Describing what is in an image, known as image captioning, is a very challenging task, which attracts increasing attention in the multimedia research. In order to translate images to sentences, an encoder-decoder architecture is typically adopted for image captioning [45, 51, 46], which has achieved promising performance. Recent works in image captions prefer the usage of attention mechanism, which forces image captioning to dynamically focus on different regional features as needed, rather than being locked by a static image representation. Since object-centered visual concepts have been proven to be effective in visual recognition , some captioning methods [49, 53, 15] also prefer to selectively attend a set of detected object-centered visual concepts. These concepts are then combined into the hidden states of recurrent neural network (RNN) for dynamic caption generation.
Despite the exciting recent progress, those works model attention based on either regional features or object-centered visual concepts. However, attention driven by scene concepts has never been explicitly considered, which actually plays a very important role in determining the major keywords of captions. As shown in the left case of Fig. 1 (top), it is better to say ”a person is laying111Due to the variance of crowdsourcing labeling, the word ”laying” are used more frequently than ”lying” in the captions of MS COCO dataset.” than ”a person is sleeping” when the scene is obviously outdoor. By contrast, in the right case of Fig. 1 (top), when the photo is taken in a room with a man lying, it is more likely to get a caption as ”a man is sleeping”. Clearly the scene concepts have a considerable influence on the word generation.
It is intuitive to introduce scene cues into image captioning. A possible way to leverage the scene cues is to apply semantic concept attention. For example, one can follow You et al.  to attend scene cues as semantic concepts for attention. Nevertheless, the visual information is always hierarchical , which makes the existing works suboptimal. As the word probability distribution shown in Fig. 1 (middle), after partial sentence generated for images in Fig. 1 (top), the model with scene semantic attention is still not clear enough about choosing whether the word ”laying” or ”sleeping”. We argue that scene concepts and object-centered visual concepts should not be treated equally, since the scene concepts contain more global and macroscopic context information than object-centered visual concepts. It therefore needs a more explicitly mechanism in the attention module as core guidance.

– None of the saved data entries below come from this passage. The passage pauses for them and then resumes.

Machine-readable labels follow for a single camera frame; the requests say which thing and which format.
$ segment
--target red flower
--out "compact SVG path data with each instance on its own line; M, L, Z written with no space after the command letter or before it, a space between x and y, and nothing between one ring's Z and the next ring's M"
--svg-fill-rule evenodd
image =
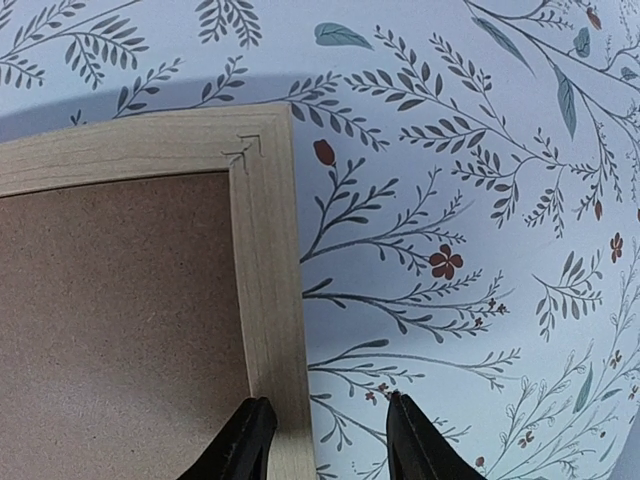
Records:
M453 278L456 268L461 268L464 262L458 254L451 255L451 247L446 243L440 245L441 253L434 253L429 257L429 263L433 267L434 277L444 277L447 280Z
M596 220L599 221L602 218L602 204L600 203L600 200L596 202L595 211L596 211Z
M313 149L316 152L316 157L318 157L318 160L320 160L320 163L323 165L332 167L336 164L336 154L326 140L322 139L313 142Z
M620 237L620 233L616 233L616 236L611 239L609 245L611 245L611 261L616 263L616 260L622 256L622 238Z
M592 7L587 8L587 17L589 18L591 25L593 25L593 28L595 28L596 30L602 30L602 22L600 21L600 17L598 17L594 13Z

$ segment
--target wallpaper
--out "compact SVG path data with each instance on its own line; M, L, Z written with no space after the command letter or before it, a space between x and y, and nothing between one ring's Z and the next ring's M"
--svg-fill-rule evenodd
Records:
M606 479L640 400L637 0L0 0L0 138L290 102L319 480L412 395L491 480Z

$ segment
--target white wall
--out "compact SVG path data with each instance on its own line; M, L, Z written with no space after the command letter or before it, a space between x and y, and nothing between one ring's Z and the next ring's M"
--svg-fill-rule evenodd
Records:
M290 102L319 478L388 478L398 388L488 479L607 480L638 411L638 2L0 0L0 141Z
M635 480L640 472L640 415L636 417L627 443L613 470L611 480Z

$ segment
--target picture frame
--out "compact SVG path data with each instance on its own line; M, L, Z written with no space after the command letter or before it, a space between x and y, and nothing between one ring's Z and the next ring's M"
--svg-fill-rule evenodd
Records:
M299 273L290 108L140 115L0 145L4 197L194 173L229 176L250 394L278 416L271 478L315 478Z

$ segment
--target cork board
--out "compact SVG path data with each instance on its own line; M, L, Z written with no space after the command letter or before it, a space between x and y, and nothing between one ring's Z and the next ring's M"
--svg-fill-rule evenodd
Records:
M224 174L0 200L1 478L177 478L249 396Z
M247 396L315 479L286 104L0 145L0 478L166 478Z

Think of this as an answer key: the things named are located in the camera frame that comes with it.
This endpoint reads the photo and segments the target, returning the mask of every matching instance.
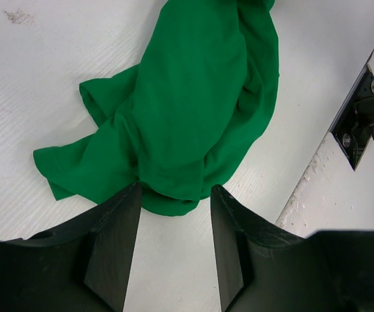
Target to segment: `white floor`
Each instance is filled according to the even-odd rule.
[[[77,196],[55,202],[32,150],[95,131],[78,83],[137,63],[164,3],[0,0],[1,240],[93,206]],[[272,16],[277,108],[226,188],[274,222],[373,51],[374,0],[278,0]],[[125,311],[219,309],[209,201],[180,218],[143,211]]]
[[[368,66],[374,74],[374,53]],[[277,224],[305,237],[318,229],[374,229],[374,142],[353,171],[328,133]]]

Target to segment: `black metal bracket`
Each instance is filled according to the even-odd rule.
[[[345,156],[356,170],[363,152],[371,137],[371,128],[359,124],[356,103],[361,99],[374,96],[374,76],[367,70],[351,96],[346,108],[336,122],[331,133],[336,138]]]

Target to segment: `crumpled green cloth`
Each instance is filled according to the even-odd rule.
[[[141,181],[142,206],[176,216],[227,182],[273,115],[273,2],[169,0],[140,64],[80,84],[97,132],[34,152],[56,199]]]

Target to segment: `cloth fold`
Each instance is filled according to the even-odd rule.
[[[184,215],[233,175],[274,111],[278,38],[268,0],[169,0],[141,62],[80,84],[99,127],[34,161],[56,199],[104,202],[141,181],[142,206]]]

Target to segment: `green cloth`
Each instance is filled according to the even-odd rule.
[[[141,181],[142,206],[176,216],[227,182],[273,115],[273,2],[169,0],[138,65],[80,84],[97,132],[34,152],[56,199]]]

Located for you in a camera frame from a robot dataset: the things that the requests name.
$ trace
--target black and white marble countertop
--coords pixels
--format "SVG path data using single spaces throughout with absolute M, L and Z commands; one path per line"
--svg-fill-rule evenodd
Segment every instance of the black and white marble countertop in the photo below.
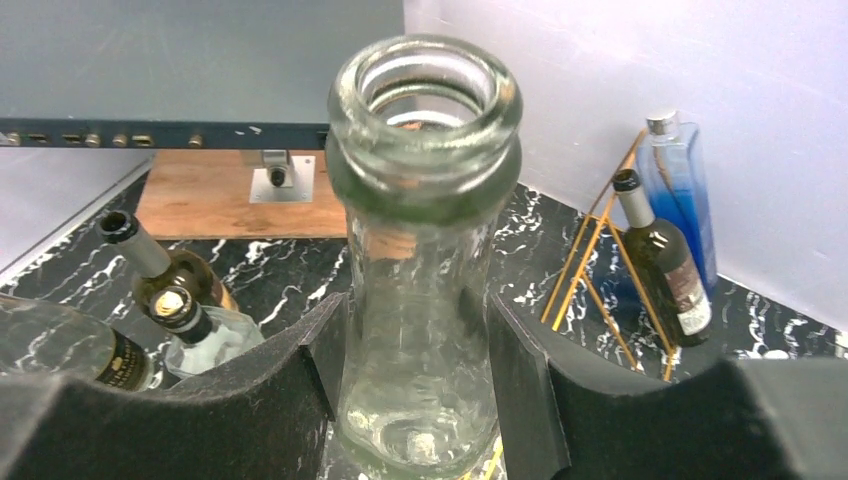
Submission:
M 133 211 L 144 178 L 119 194 L 105 209 Z M 94 217 L 42 254 L 0 291 L 72 305 L 106 319 L 161 360 L 166 343 L 162 331 L 139 313 L 130 297 L 131 271 L 124 259 L 105 246 L 94 231 Z M 490 267 L 491 288 L 512 304 L 527 321 L 538 321 L 571 239 L 582 217 L 538 192 L 519 186 L 501 215 Z M 266 337 L 286 329 L 332 292 L 351 284 L 346 241 L 315 240 L 200 240 L 171 242 L 206 258 Z M 634 320 L 626 303 L 616 297 L 621 264 L 617 246 L 603 235 L 590 259 L 593 283 L 618 320 L 639 369 L 659 377 L 668 361 L 644 315 Z M 833 328 L 801 315 L 725 279 L 713 299 L 710 341 L 685 349 L 672 360 L 673 381 L 707 368 L 717 356 L 798 358 L 835 355 Z M 560 331 L 610 361 L 628 366 L 621 347 L 603 323 L 584 288 Z M 330 439 L 322 480 L 367 480 Z M 492 478 L 506 478 L 498 465 Z

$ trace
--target white wine bottle
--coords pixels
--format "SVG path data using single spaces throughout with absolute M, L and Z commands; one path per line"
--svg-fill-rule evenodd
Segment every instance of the white wine bottle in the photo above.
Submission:
M 623 237 L 624 249 L 663 330 L 681 347 L 705 342 L 712 311 L 686 237 L 674 224 L 654 215 L 635 170 L 617 172 L 613 188 L 630 224 Z
M 264 341 L 252 318 L 201 307 L 183 287 L 160 290 L 151 308 L 153 320 L 174 335 L 165 352 L 165 367 L 180 378 L 217 367 Z
M 205 260 L 187 250 L 166 250 L 144 230 L 135 215 L 119 210 L 109 212 L 100 219 L 97 229 L 103 240 L 136 270 L 133 298 L 148 317 L 153 318 L 153 296 L 172 285 L 184 287 L 202 305 L 239 310 Z
M 153 379 L 144 349 L 74 308 L 0 294 L 0 372 L 67 373 L 130 391 Z

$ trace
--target white bottle cap
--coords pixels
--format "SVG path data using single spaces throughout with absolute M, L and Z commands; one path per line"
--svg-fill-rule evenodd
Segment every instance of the white bottle cap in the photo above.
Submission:
M 651 135 L 668 135 L 677 132 L 680 127 L 680 118 L 676 109 L 668 109 L 648 115 L 647 123 L 648 132 Z

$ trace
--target wine label
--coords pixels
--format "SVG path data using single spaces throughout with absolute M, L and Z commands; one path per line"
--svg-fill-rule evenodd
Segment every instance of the wine label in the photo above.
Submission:
M 112 330 L 115 348 L 106 368 L 95 378 L 110 387 L 136 391 L 147 373 L 147 354 L 137 343 Z
M 667 272 L 665 278 L 677 304 L 683 334 L 694 335 L 707 328 L 712 310 L 692 256 L 687 255 L 683 264 Z
M 230 295 L 227 287 L 221 283 L 221 280 L 218 279 L 217 275 L 212 275 L 212 296 L 215 297 L 215 300 L 218 301 L 218 304 L 221 305 L 221 308 L 226 308 L 227 310 L 232 310 L 234 312 L 238 312 L 238 303 L 236 303 L 235 299 Z

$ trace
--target wire wine holder
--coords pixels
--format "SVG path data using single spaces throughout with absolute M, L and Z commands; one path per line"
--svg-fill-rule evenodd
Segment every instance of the wire wine holder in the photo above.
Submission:
M 633 162 L 636 157 L 636 148 L 639 146 L 639 143 L 642 142 L 642 139 L 645 137 L 647 132 L 642 130 L 639 135 L 636 137 L 636 140 L 633 142 L 633 145 L 630 147 L 630 150 L 622 159 L 621 163 L 618 165 L 616 171 L 631 168 L 633 166 Z M 557 282 L 554 285 L 553 292 L 551 293 L 550 299 L 548 300 L 547 305 L 545 306 L 544 313 L 542 313 L 542 323 L 547 323 L 549 315 L 554 309 L 554 305 L 557 303 L 557 300 L 560 298 L 560 290 L 563 285 L 566 284 L 566 278 L 569 276 L 569 272 L 571 271 L 572 263 L 576 258 L 579 257 L 579 261 L 577 261 L 577 268 L 574 270 L 574 274 L 568 279 L 567 287 L 565 290 L 565 296 L 560 303 L 558 310 L 556 311 L 556 315 L 553 317 L 553 323 L 551 325 L 551 329 L 554 331 L 559 331 L 560 326 L 562 325 L 562 321 L 565 318 L 569 306 L 571 306 L 574 300 L 574 294 L 577 291 L 578 285 L 582 282 L 585 285 L 586 290 L 589 293 L 589 296 L 592 298 L 592 301 L 598 307 L 598 310 L 601 312 L 601 316 L 604 319 L 604 322 L 607 324 L 610 332 L 615 337 L 618 344 L 621 346 L 624 355 L 627 357 L 627 361 L 630 363 L 630 367 L 633 370 L 639 371 L 638 362 L 636 358 L 633 356 L 633 352 L 630 350 L 630 347 L 627 345 L 627 342 L 621 336 L 621 332 L 619 331 L 618 324 L 613 319 L 610 314 L 609 309 L 604 304 L 604 301 L 601 299 L 601 296 L 598 294 L 597 288 L 592 284 L 589 275 L 586 273 L 586 266 L 589 263 L 589 259 L 592 255 L 592 252 L 595 249 L 595 245 L 598 243 L 598 239 L 601 237 L 601 232 L 604 229 L 608 229 L 610 234 L 612 235 L 613 240 L 618 245 L 618 251 L 621 255 L 621 259 L 627 267 L 628 272 L 630 273 L 630 278 L 633 280 L 633 285 L 636 288 L 636 291 L 639 293 L 639 298 L 642 301 L 642 305 L 645 307 L 645 311 L 650 318 L 651 324 L 656 330 L 657 334 L 660 337 L 660 341 L 662 342 L 662 347 L 665 350 L 667 355 L 666 357 L 666 365 L 663 371 L 662 378 L 666 382 L 671 381 L 671 374 L 674 369 L 674 357 L 678 352 L 676 346 L 672 345 L 669 342 L 668 335 L 666 335 L 665 330 L 663 330 L 662 324 L 659 322 L 659 318 L 657 317 L 656 309 L 651 303 L 649 297 L 646 294 L 645 286 L 642 283 L 639 276 L 636 274 L 635 269 L 633 268 L 633 262 L 630 259 L 630 256 L 627 254 L 627 251 L 624 249 L 624 243 L 621 240 L 621 230 L 617 228 L 612 220 L 610 219 L 610 212 L 612 211 L 612 207 L 618 199 L 618 194 L 613 191 L 610 186 L 612 185 L 612 175 L 610 179 L 607 181 L 606 186 L 604 186 L 603 190 L 601 190 L 601 194 L 595 199 L 592 207 L 583 217 L 583 220 L 580 224 L 580 229 L 577 231 L 577 236 L 572 242 L 571 249 L 568 252 L 568 256 L 565 260 L 565 265 L 562 268 L 562 271 L 557 278 Z M 601 204 L 604 204 L 604 207 L 600 213 L 597 215 L 596 212 L 598 207 Z M 594 227 L 591 228 L 592 232 L 588 237 L 588 242 L 585 247 L 581 248 L 581 244 L 584 240 L 584 236 L 586 235 L 587 230 L 590 230 L 589 225 L 594 220 Z

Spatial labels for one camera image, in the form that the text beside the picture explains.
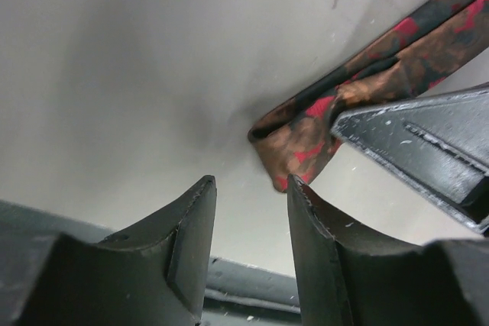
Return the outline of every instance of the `gray wall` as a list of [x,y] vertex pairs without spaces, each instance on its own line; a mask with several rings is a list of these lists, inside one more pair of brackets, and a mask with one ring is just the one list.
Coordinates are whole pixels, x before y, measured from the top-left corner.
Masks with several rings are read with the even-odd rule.
[[246,131],[424,1],[0,0],[0,196],[120,228],[211,173],[213,252],[290,272]]

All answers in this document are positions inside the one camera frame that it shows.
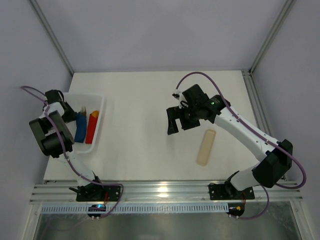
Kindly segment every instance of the blue object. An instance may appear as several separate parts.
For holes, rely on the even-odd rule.
[[[83,143],[87,132],[87,116],[84,116],[81,114],[81,112],[78,112],[75,117],[75,123],[76,131],[74,141],[76,143]]]

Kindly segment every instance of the metal bar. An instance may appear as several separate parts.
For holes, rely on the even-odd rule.
[[[246,87],[246,91],[249,96],[256,125],[261,131],[272,136],[271,129],[269,127],[269,123],[267,121],[265,111],[261,104],[261,100],[259,98],[259,94],[253,81],[252,75],[248,71],[242,71],[242,76]]]
[[[286,0],[280,13],[278,14],[275,22],[273,23],[268,35],[266,36],[266,39],[264,40],[258,54],[256,55],[253,64],[249,70],[249,72],[252,74],[256,70],[257,66],[259,65],[260,61],[266,54],[268,48],[270,47],[271,43],[275,39],[276,35],[278,34],[281,26],[283,25],[285,19],[287,18],[288,14],[290,13],[291,9],[293,8],[294,4],[296,3],[296,0]]]
[[[317,230],[309,214],[307,205],[303,201],[290,201],[292,212],[303,240],[316,240]]]
[[[56,51],[58,52],[61,60],[63,61],[64,65],[68,69],[69,73],[71,76],[74,75],[75,71],[73,70],[64,50],[62,49],[54,31],[52,30],[48,20],[46,19],[46,16],[44,15],[42,9],[40,8],[37,0],[28,0],[31,7],[33,8],[35,14],[37,15],[40,23],[42,24],[44,30],[46,31],[48,37],[50,38],[53,46],[55,47]]]
[[[41,204],[35,204],[30,206],[29,218],[25,224],[22,240],[34,239],[40,212],[42,209]]]
[[[208,185],[210,183],[221,184],[223,181],[128,181],[122,182],[124,192],[121,203],[154,204],[154,203],[234,203],[239,200],[210,201]],[[296,182],[281,182],[286,186],[295,186]],[[49,184],[36,185],[34,187],[31,204],[71,204],[76,202],[76,194],[69,190],[75,187],[76,181],[57,181]],[[265,191],[260,186],[253,188],[255,199],[247,202],[265,202]],[[268,190],[271,201],[301,201],[299,190],[286,190],[277,186]]]

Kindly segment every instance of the bracket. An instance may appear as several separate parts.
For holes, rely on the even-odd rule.
[[[99,196],[97,199],[88,199],[84,195],[77,194],[76,195],[76,201],[77,202],[89,202],[89,201],[98,201],[98,202],[104,202],[106,193],[107,193],[107,201],[108,202],[117,202],[121,193],[121,187],[120,186],[104,186],[104,188],[101,188],[102,191],[100,191],[99,194],[96,196]]]
[[[238,195],[235,195],[234,197],[230,197],[229,194],[226,191],[225,184],[214,184],[210,183],[208,185],[209,188],[209,195],[210,200],[243,200],[245,198],[246,200],[253,200],[255,199],[254,190],[252,187],[248,187],[242,192],[239,192]]]

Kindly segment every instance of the metal frame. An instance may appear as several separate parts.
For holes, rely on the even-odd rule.
[[[73,76],[75,74],[75,71],[73,70],[64,50],[62,49],[54,31],[52,30],[46,16],[44,15],[42,9],[40,8],[37,0],[28,0],[28,1],[34,10],[34,13],[38,17],[40,23],[42,24],[44,30],[46,31],[49,39],[51,40],[53,46],[55,47],[57,53],[59,54],[61,60],[63,61],[65,67],[68,69],[71,76]]]
[[[269,33],[267,34],[258,54],[256,55],[253,64],[249,70],[249,72],[252,74],[257,66],[259,65],[260,61],[268,51],[270,45],[272,44],[273,40],[275,39],[276,35],[278,34],[281,26],[284,24],[284,21],[286,20],[288,14],[290,13],[291,9],[295,5],[297,0],[286,0],[281,11],[279,12],[277,18],[275,19]]]
[[[211,201],[208,185],[221,184],[223,181],[125,181],[121,202],[131,204],[174,204],[174,203],[238,203],[241,200]],[[281,182],[286,186],[297,185],[294,181]],[[30,199],[30,204],[82,204],[76,202],[76,194],[69,187],[77,187],[76,181],[56,181],[36,185]],[[254,200],[247,202],[266,202],[265,191],[260,186],[253,187]],[[299,190],[286,190],[278,186],[268,190],[271,201],[301,201]],[[83,204],[103,204],[103,202],[83,202]]]
[[[55,36],[52,28],[50,27],[43,11],[41,10],[37,0],[28,0],[34,9],[39,21],[43,25],[53,45],[55,46],[58,54],[60,55],[65,66],[73,76],[74,70],[63,51],[57,37]],[[272,28],[270,29],[265,41],[263,42],[257,56],[255,57],[250,70],[242,71],[244,83],[248,92],[249,100],[253,110],[254,118],[258,128],[272,136],[272,130],[268,124],[265,116],[265,111],[261,103],[255,81],[253,79],[253,72],[256,70],[260,61],[268,51],[274,38],[279,32],[282,24],[287,18],[289,12],[294,6],[296,0],[286,0],[281,11],[279,12]],[[221,183],[220,181],[125,181],[124,193],[122,196],[121,206],[127,204],[127,206],[173,206],[176,204],[185,204],[190,206],[187,211],[195,209],[196,206],[214,206],[223,205],[227,203],[239,202],[237,200],[221,200],[211,201],[208,193],[208,184]],[[281,184],[287,186],[296,185],[296,182],[282,181]],[[88,204],[97,204],[102,202],[76,202],[76,194],[71,192],[68,187],[75,187],[76,181],[50,181],[45,184],[39,184],[34,187],[31,199],[30,199],[30,211],[29,218],[24,229],[23,239],[32,239],[36,232],[39,216],[43,208],[52,206],[88,206]],[[261,187],[256,186],[253,188],[255,193],[254,200],[247,200],[247,202],[266,202],[266,194]],[[302,239],[316,239],[315,228],[310,222],[310,217],[303,202],[301,192],[299,190],[286,190],[277,186],[268,190],[270,195],[270,201],[290,201],[294,217],[296,219],[299,231]]]

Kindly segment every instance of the glass panel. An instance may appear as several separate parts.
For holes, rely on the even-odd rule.
[[[246,204],[243,217],[260,213],[265,203]],[[80,214],[42,214],[34,240],[300,240],[289,202],[271,202],[254,220],[226,213],[122,214],[91,221]]]

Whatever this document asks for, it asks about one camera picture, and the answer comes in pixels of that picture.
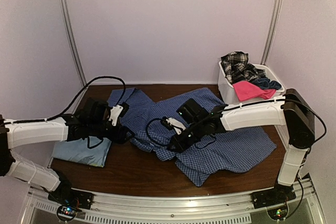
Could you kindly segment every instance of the wooden table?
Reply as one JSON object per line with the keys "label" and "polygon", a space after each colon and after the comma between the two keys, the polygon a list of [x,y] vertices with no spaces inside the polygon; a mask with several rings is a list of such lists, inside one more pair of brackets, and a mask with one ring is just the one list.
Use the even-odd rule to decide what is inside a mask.
{"label": "wooden table", "polygon": [[[208,87],[220,97],[217,85],[135,85],[154,102],[198,88]],[[113,89],[121,86],[90,86],[88,97],[107,100]],[[285,148],[274,126],[264,126],[277,148],[262,163],[242,174],[220,170],[210,175],[202,187],[196,187],[174,164],[160,161],[155,153],[141,151],[131,143],[113,144],[105,167],[92,167],[54,159],[51,167],[63,172],[74,188],[130,196],[200,196],[257,190],[274,185],[282,165]]]}

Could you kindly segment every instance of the red cloth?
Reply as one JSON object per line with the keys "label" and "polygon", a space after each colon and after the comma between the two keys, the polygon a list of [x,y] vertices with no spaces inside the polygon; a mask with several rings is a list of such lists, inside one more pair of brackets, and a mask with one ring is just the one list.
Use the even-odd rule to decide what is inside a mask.
{"label": "red cloth", "polygon": [[270,99],[275,94],[275,89],[261,89],[260,87],[248,82],[240,81],[233,84],[233,88],[236,91],[240,102],[252,99],[255,97],[261,97],[263,99]]}

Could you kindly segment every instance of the dark blue cloth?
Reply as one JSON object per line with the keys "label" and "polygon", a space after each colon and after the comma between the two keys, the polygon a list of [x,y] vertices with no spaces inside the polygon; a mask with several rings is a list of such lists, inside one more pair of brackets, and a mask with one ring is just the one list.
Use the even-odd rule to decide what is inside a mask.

In this paper, we argue that the fundamental issue lies in explicit and respective modeling of scene concepts, object-centered visual concepts and sentence generation. On one hand, the scene concepts are usually corresponding to the attribute keywords in captions. On the other hand, the context of scene concepts can guide to attend object-centered visual concepts when a sentence is generated. Driven by the above insights, we propose a novel scene-based factored attention module for image captioning. The framework of the proposed method is illustrated in Fig. 2. To fully encode the input image, we first integrate the hierarchical visual information (including regional features, object-centered visual concepts and scene concepts) to enrich keywords and details in caption generation. Then, we design a scene-based factored attention module to attend the hierarchical visual information. Generally speaking, we embed scene concepts into the hidden feature of an LSTM . Conditioned on the embedded scene hidden feature, the module determines which features and object-centered visual concepts are more important by assigning the corresponding weights. Finally, the outputs of the factored attention module are fed into a second LSTM to generate the next word. As shown in Fig. 1 (bottom), our model with scene-based factored attention is more confident with the chosen words.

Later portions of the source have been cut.